── SUPPLIED MATERIAL ──

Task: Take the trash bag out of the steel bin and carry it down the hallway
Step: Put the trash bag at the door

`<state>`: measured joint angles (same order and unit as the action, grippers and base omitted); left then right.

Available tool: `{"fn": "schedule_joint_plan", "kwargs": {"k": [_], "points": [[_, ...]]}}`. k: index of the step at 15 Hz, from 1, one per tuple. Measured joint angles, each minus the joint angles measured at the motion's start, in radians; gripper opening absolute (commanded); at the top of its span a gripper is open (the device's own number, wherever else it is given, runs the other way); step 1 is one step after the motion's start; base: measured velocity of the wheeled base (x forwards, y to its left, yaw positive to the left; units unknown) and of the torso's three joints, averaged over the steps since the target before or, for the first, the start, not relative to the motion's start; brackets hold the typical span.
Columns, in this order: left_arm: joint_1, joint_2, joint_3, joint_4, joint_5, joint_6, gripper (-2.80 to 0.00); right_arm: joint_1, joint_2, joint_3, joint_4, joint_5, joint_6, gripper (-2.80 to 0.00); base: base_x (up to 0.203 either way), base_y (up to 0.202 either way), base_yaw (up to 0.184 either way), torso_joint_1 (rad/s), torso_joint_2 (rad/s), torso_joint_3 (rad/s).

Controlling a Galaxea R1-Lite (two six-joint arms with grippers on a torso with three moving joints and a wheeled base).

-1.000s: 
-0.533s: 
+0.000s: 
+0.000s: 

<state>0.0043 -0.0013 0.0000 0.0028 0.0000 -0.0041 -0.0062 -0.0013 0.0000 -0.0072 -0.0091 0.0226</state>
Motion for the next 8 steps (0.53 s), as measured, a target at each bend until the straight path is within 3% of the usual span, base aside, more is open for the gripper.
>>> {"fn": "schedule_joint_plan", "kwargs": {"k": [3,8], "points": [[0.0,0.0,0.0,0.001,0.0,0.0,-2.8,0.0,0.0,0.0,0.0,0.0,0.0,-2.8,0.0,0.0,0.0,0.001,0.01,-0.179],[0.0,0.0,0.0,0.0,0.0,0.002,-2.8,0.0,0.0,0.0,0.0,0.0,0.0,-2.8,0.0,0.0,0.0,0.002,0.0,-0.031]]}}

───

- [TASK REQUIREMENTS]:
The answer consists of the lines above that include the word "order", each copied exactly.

- [SOLVED PROBLEM]:
`<state>`: measured joint angles (same order and unit as the action, grippers and base omitted); left then right.
Columns, in this order: left_arm: joint_1, joint_2, joint_3, joint_4, joint_5, joint_6, gripper (-2.80 to 0.00); right_arm: joint_1, joint_2, joint_3, joint_4, joint_5, joint_6, gripper (-2.80 to 0.00); base: base_x (up to 0.203 either way), base_y (up to 0.202 either way), base_yaw (up to 0.184 either way), torso_joint_1 (rad/s), torso_joint_2 (rad/s), torso_joint_3 (rad/s).

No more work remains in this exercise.